Também mais tarde o senhor se nutriu desse poder de sobrevivência?

Sou cheio de alegria por ter sobrevivido. Eu sempre acentuo esse otimismo nas minhas conversas com a gente jovem. Faz pouco tempo, um jornal holandês publicou um artigo sobre mim. O título era: “Dr. Weintraub não conhece o termo 'se queixar', depois de Auschwitz”. Eu assumi a postura de que tudo o que aconteceu depois é incomparável com o que eu passei no gueto ou nos campos. E isso me deixou feliz com o que tenho.

Que outras palavras riscou do seu vocabulário?

Acima de tudo, a palavra “vingança”. Se eu pagasse na mesma moeda, estaria no mesmo nível que os criminosos. E eu não quero ser comparável aos criminosos. Por isso também não sou a favor de “olho por olho”. Sou a favor de punir os crimes segundo a lei vigente.

E a palavra “perdoar”?

Não, não consigo nem perdoar, nem justificar os atos a que a ideologia nazista levou. Não poderia perdoar o homem da SS que ligou o gás e, assim, matou a minha mãe e uma grande parte da minha família. Eu contei que, depois da guerra, dos 80 membros da minha família mais próxima, só sobravam 16. Mas algumas palavras chegam perto de “perdão”, como “reconciliação”. Isso é possível para mim, e eu tento viver nesse espírito.

O senhor encontra muitos jovens. Sobre o que eles perguntam?

Eles também perguntam se são culpados. Aí eu explico que eles, naturalmente, não têm nenhuma culpa direta, pois naquela época não estavam no mundo. Mas se descobrirem que o avô ou bisavô deles foi um criminoso nazista ativo, então têm que se confrontar com o fato. Dessa constatação eu não tenho como libertá-los. O único conselho que eu posso dar é que devem fazer tudo para que isso nunca mais aconteça.

O que o deixa mais apreensivo, hoje em dia?

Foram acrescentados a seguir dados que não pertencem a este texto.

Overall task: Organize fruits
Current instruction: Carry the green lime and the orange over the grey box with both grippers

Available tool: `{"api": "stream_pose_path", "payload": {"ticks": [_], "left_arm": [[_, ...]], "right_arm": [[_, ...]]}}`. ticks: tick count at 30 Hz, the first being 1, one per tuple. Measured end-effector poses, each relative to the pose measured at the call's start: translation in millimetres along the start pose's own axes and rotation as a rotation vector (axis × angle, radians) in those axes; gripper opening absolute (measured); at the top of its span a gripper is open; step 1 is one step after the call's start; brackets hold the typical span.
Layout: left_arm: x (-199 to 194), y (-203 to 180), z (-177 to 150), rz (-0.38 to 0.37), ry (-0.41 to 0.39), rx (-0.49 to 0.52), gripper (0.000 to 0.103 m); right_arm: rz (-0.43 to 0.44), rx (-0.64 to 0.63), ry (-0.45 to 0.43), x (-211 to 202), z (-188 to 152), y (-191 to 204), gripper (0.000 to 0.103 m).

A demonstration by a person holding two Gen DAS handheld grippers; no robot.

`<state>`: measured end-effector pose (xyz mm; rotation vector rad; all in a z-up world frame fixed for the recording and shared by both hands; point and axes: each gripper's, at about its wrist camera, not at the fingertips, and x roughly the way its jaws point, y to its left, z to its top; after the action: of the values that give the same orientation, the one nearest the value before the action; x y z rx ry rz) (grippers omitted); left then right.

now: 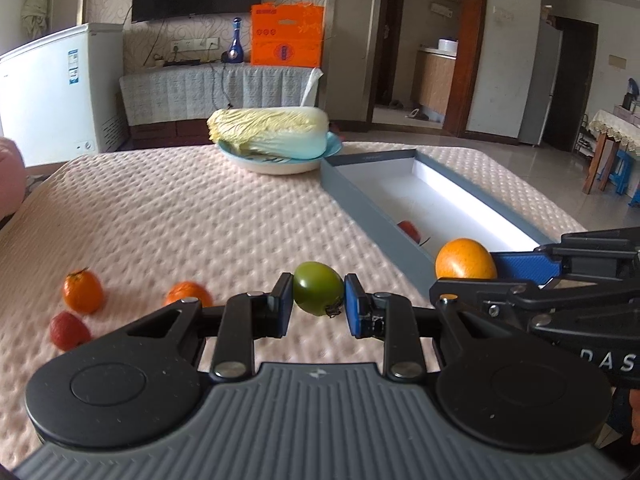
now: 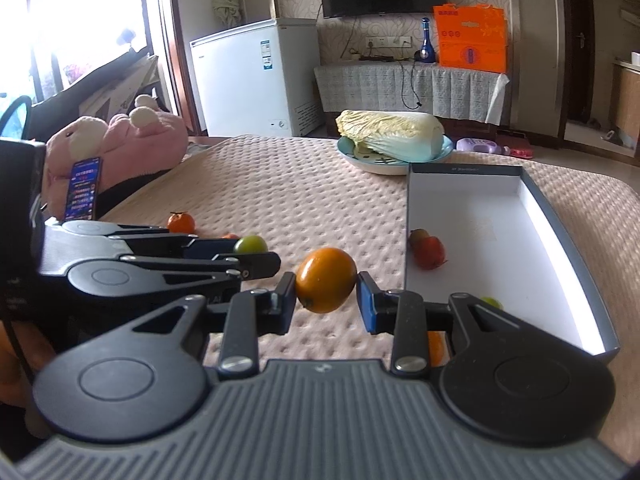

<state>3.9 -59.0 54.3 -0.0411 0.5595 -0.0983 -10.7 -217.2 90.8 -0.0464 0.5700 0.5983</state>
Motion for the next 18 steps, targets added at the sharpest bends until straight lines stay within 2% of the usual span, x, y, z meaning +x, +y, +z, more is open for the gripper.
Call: {"api": "stream_pose_path", "payload": {"ticks": [9,18], "left_arm": [[18.7,-20.8,17.9,-0.059,-0.013,0.023,0.032],[60.3,-55.5,38.0,-0.123,-0.032,0.074,0.032]], "right_arm": [[-0.07,0.049,-0.015,-9.7,-1.3,-21.8,0.036],[-0.238,0.145,-0.019,-14.1,-0.4,-69.5,0.036]]}}
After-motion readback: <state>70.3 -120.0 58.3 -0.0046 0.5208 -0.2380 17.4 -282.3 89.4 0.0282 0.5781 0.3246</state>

Para mim é incompreensível que nos nossos países, na Europa, exista gente que se identifica com os nazistas, com essa ideologia. Isso é mais do que um tapa na cara de milhões de vítimas, vítimas indefesas, cuja vida foi tirada sem qualquer escrúpulo. Para nós, sobreviventes, é inconcebível se identificar com essa ideologia.

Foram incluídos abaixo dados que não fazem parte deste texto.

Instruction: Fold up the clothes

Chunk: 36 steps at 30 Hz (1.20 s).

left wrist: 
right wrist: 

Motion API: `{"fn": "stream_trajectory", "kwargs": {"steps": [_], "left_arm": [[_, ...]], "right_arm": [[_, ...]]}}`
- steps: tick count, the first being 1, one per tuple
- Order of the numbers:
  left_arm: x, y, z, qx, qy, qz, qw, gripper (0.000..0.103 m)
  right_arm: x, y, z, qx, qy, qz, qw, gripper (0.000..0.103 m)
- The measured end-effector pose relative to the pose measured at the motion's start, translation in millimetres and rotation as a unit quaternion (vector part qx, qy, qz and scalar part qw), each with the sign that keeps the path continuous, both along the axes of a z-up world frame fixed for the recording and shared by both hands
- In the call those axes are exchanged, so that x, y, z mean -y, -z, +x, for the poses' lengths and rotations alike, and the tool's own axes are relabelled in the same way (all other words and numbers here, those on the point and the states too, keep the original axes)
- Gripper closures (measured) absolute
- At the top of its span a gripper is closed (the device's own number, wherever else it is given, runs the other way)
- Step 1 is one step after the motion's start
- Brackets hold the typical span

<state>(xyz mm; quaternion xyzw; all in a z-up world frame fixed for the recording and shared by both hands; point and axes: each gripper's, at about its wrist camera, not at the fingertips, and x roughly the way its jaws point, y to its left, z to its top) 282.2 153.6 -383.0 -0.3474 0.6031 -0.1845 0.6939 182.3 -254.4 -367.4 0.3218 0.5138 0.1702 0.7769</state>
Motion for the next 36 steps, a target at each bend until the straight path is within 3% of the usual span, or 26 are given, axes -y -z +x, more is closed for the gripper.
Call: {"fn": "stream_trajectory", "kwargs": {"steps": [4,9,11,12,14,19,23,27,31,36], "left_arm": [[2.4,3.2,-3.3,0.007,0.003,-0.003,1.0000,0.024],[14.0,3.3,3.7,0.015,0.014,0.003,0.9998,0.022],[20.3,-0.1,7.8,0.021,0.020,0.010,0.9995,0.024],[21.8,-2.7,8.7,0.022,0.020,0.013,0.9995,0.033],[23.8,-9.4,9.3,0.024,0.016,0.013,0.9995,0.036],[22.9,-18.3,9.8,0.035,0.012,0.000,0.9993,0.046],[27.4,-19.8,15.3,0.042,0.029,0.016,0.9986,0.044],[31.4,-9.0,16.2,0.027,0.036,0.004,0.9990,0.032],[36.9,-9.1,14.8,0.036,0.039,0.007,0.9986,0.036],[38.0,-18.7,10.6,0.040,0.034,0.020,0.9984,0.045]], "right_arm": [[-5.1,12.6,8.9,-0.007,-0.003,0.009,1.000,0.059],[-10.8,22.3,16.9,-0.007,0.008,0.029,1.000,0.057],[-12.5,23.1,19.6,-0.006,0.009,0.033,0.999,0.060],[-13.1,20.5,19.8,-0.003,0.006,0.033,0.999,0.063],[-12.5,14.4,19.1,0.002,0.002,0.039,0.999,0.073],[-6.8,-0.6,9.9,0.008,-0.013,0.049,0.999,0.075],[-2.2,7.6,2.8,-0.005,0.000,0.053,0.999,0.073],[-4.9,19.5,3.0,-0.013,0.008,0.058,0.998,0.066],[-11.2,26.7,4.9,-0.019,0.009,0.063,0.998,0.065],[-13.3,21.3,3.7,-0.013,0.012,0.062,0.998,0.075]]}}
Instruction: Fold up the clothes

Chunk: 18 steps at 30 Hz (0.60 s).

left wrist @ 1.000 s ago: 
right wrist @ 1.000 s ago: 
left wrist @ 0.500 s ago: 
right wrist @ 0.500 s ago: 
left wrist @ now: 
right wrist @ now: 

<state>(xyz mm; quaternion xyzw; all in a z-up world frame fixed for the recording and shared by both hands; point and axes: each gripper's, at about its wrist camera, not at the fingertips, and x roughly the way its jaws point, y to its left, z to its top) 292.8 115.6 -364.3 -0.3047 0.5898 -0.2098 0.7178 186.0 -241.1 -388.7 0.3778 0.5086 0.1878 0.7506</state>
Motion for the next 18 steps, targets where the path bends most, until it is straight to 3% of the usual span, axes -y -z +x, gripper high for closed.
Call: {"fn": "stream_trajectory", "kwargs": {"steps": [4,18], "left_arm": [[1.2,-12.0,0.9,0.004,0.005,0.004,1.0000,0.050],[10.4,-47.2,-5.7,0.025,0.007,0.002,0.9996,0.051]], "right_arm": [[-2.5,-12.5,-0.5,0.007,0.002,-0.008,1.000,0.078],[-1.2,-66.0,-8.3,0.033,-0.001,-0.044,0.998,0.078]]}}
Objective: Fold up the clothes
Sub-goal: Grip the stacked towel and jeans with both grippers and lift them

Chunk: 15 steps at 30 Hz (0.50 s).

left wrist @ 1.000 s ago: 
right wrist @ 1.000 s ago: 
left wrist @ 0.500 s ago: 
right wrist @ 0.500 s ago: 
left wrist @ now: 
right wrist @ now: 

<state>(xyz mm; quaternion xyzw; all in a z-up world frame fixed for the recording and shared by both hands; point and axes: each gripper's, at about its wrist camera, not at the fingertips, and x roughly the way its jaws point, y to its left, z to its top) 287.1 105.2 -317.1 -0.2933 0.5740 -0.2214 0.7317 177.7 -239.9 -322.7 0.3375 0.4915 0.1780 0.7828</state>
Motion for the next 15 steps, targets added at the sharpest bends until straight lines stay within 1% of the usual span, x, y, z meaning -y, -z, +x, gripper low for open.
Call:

Que forma pode tomar, no futuro, a recordação das atrocidades nazistas?

Para começar, temos memoriais na Europa. É dever de um país preservar esses memoriais, como advertência de o que seres humanos são capazes de fazer com seres humanos. Há museus. Essa é parte material.

Aí temos as testemunhas da época. Nossos relatos existem também como brochuras ou filmes. Ajuda-me a sobreviver saber que os jovens que me escutaram não vão sucumbir às palavras de ordem da AfD [partido populista de direita Alternativa para a Alemanha] na Alemanha, ou às palavras de ordem na Polônia. E depois de mim, meus netos e outros jovens vão transmitir o testemunho inesquecível. Pois esquecer seria o pior de tudo.